The simplest of heuristic search algorithms, the pure heuristic search, expands nodes in order of their heuristic values h(n). It maintains a closed list of those nodes that have already been expanded, and a open list of those nodes that have been generated but not yet been expanded.
The algorithm begins with just the initial state on the open list. At each cycle, a node on the open list with the minimum h(n) value is expanded, generating all of its children and is placed on the closed list. The heuristic function is applied to the children, and they are placed on the open list in order of their heuristic values. The algorithm continues until a goal state is chosen for expansion.

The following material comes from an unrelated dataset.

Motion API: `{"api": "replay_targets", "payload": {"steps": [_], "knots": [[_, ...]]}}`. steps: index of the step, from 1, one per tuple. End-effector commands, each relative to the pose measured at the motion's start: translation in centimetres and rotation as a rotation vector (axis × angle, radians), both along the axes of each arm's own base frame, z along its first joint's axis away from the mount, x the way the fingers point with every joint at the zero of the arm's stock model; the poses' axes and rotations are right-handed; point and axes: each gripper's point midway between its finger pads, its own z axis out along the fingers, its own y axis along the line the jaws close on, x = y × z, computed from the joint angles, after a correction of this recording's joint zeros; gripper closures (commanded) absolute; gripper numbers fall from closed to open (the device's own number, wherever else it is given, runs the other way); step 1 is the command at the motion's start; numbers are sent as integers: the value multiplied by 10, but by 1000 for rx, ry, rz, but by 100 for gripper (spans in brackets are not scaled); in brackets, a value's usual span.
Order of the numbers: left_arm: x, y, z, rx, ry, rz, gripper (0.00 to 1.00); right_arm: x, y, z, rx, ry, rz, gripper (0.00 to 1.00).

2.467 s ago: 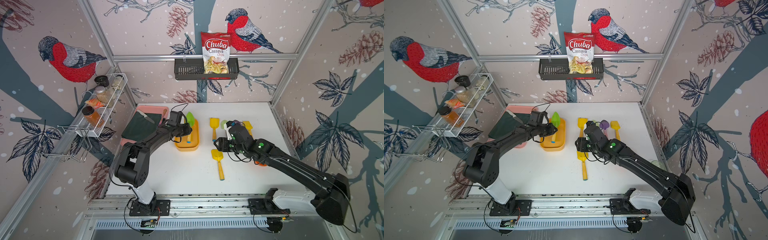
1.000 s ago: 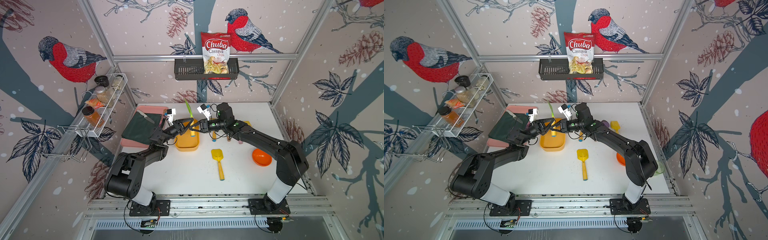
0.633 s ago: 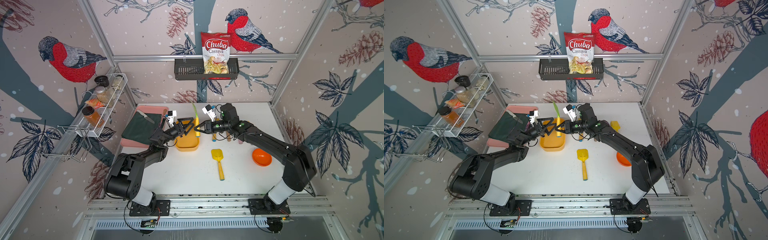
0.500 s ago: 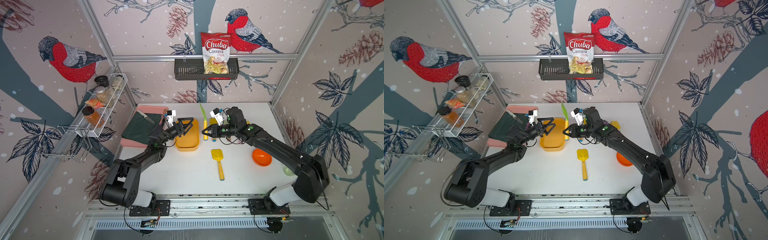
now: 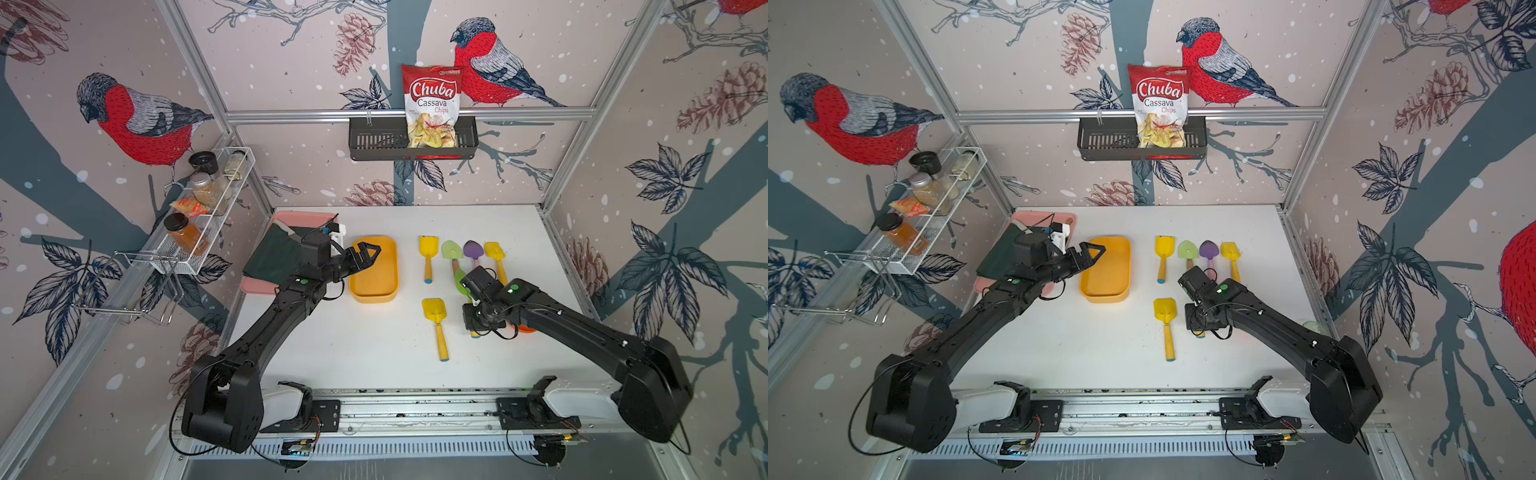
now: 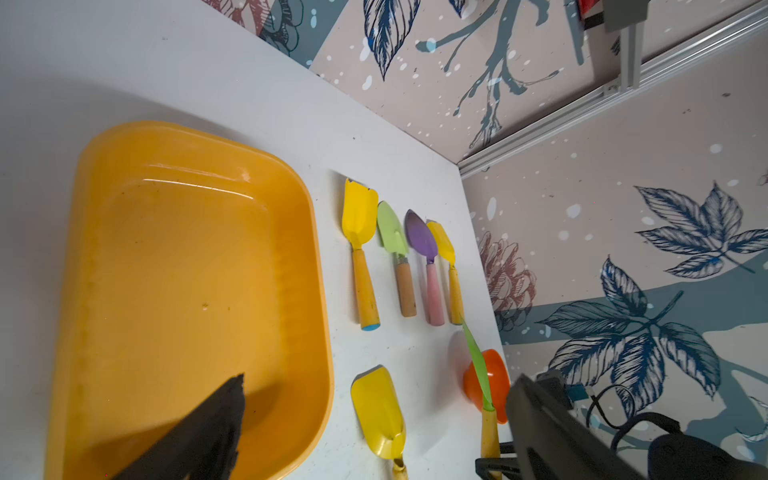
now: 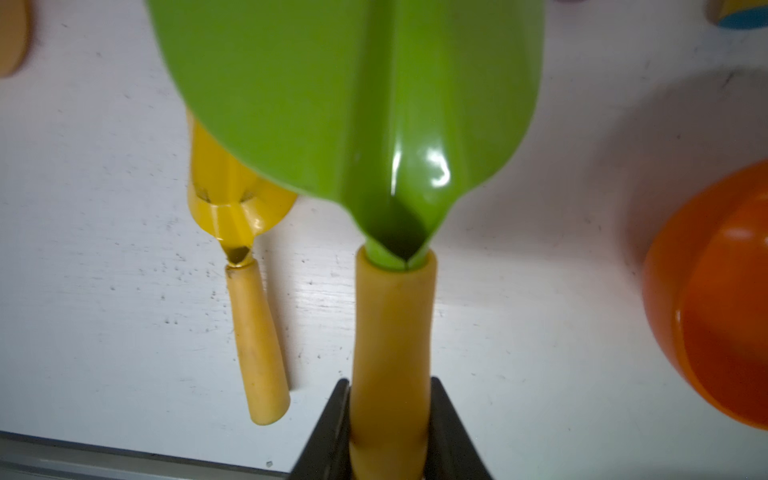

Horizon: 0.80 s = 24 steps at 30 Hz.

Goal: Take the shovel out of the storage box
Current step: Place the shovel at the center of the board.

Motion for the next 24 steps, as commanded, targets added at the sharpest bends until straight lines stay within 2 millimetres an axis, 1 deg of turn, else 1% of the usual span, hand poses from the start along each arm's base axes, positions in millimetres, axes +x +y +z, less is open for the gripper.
{"api": "replay_targets", "payload": {"steps": [1,7,13,16,20,23,24], "knots": [[-4,5,-8,62,5,-7,1,-6,-9,-15,-47,28,-17,93],[-7,6,-14,72,13,-11,1,-18,-3,-41,-38,107,16,93],[-8,5,-20,74,26,-18,1,-23,2,-55,-72,146,34,92],[-8,6,-23,88,33,-19,1,-28,-2,-63,-98,174,25,92],[-7,6,-24,93,38,-21,1,-33,-4,-68,-106,197,9,89],[-6,5,-25,95,43,-25,1,-34,-4,-68,-108,200,3,83],[-5,5,-26,95,44,-29,1,-35,-5,-69,-111,202,2,83]]}}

In a graph with cycles, multiple paths will be found to the same node, and the first path found may not be the shortest. When a shorter path is found to an open node, the shorter path is saved and the longer one is discarded. When a shorter path to a closed node is found, the node is inaved to open and the shorter path is associated with it. The main drawback of pure heuristic search is that since it ignores the cost of the path so far to node n, it does not find optimal solutions.
Breadth-first search, uniform-cost search, and pure heuristic search are all special cases of a more general algorithm called best-first search. In each cycle of a best-first search, the node that is best according to some cost function is chosen for expansion. These best-first search algorithms differ only in their cost functions the depth of node n for breadth-first search, g(n) for uniform-cost search h(n) for pure heuristic search.